To do:
Look at the data below and print exactly the lines from its first line through the line with "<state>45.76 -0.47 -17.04"; the pictures stay out of the copy.

Data below:
----

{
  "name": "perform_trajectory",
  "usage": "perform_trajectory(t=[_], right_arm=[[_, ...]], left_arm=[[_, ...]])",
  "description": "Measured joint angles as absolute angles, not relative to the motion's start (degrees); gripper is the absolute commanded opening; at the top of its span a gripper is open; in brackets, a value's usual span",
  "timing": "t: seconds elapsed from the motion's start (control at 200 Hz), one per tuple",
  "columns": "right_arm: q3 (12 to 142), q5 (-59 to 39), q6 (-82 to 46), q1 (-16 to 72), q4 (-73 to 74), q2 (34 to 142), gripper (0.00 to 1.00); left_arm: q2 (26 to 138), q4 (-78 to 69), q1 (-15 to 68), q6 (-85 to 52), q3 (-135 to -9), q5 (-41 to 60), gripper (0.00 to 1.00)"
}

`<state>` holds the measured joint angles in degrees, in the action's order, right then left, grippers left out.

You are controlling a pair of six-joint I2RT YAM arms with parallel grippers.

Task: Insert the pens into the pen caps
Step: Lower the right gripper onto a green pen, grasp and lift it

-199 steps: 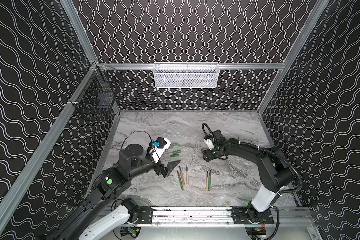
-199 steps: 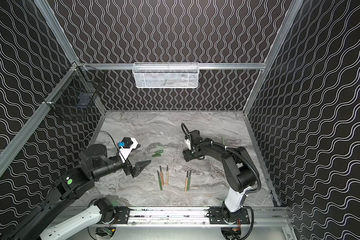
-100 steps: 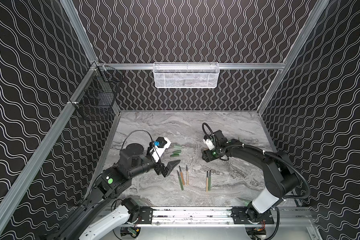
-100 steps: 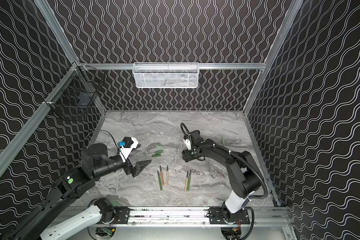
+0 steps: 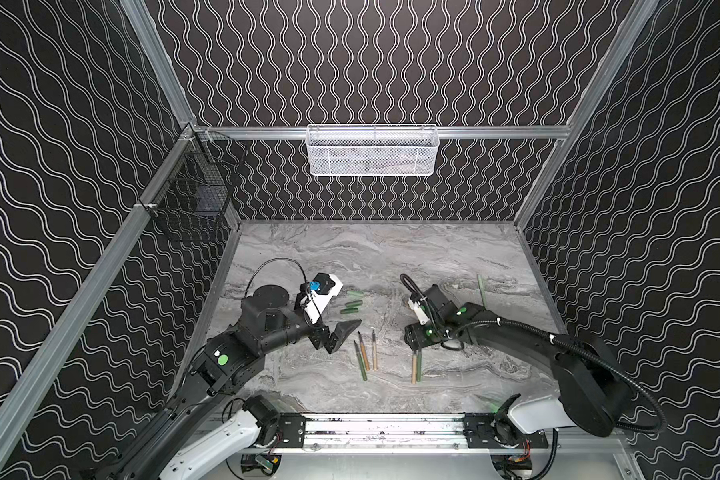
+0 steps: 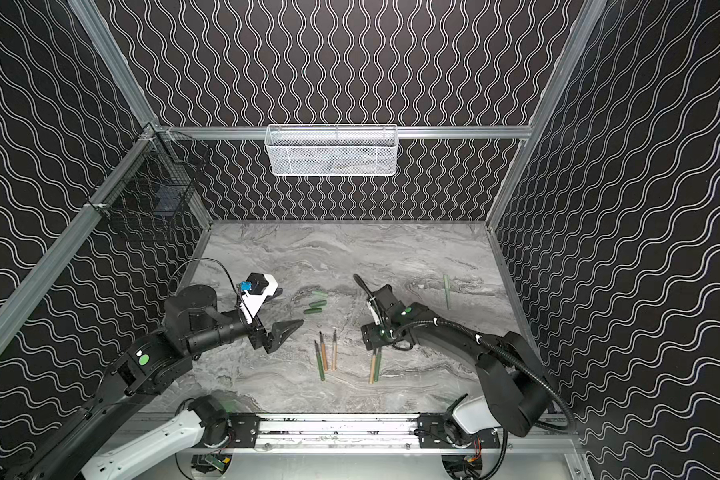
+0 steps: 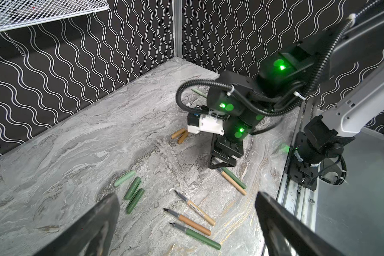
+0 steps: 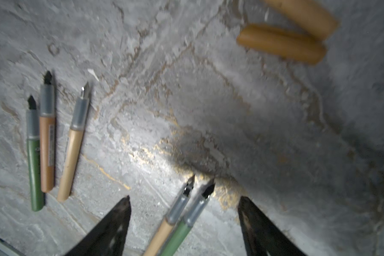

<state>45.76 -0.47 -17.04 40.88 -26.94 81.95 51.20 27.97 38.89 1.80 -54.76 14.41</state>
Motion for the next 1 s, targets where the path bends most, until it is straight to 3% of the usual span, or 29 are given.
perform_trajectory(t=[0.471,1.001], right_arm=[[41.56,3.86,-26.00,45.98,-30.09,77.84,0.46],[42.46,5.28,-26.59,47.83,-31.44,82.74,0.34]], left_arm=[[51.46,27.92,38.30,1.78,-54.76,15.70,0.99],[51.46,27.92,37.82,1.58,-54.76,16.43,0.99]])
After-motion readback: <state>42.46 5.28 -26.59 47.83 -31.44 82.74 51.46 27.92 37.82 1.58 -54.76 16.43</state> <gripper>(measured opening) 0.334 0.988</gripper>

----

Response:
{
  "name": "perform_trajectory",
  "usage": "perform_trajectory(t=[_], right_arm=[[_, ...]], left_arm=[[_, ...]])",
  "description": "Measured joint angles as absolute angles, not relative to the motion's start (degrees); gripper is the absolute commanded opening; at the top of its span a gripper is open; in brackets, a value's usual span",
  "timing": "t: seconds elapsed from the motion's start (control at 200 Hz), one per tuple",
  "columns": "right_arm: q3 (12 to 142), q5 (-59 to 39), q6 (-82 to 46), q1 (-16 to 72), q4 (-73 to 74), q2 (34 to 142), gripper (0.00 to 1.00); left_arm: q2 (26 to 138), q4 (-78 to 69), q1 (-15 to 68), q6 (-85 to 52), q3 (-135 to -9), q5 (-41 to 60), gripper (0.00 to 1.00)"
}

`<state>` holds the measured joint angles in degrees, in the action's order, right then left, grippers left out.

You are controlling a pair of six-joint I2RT YAM arms with parallel grippers.

Task: Insert the pens into the pen caps
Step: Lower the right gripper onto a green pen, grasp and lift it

-199 steps: 
-199 steps: 
-100 steps: 
-100 steps: 
+0 steps: 
+0 steps: 
+0 steps: 
+0 steps: 

<state>45.76 -0.47 -17.04 40.88 -26.94 81.95 51.20 27.97 38.89 1.80 -54.76 14.41</state>

That finishes the output.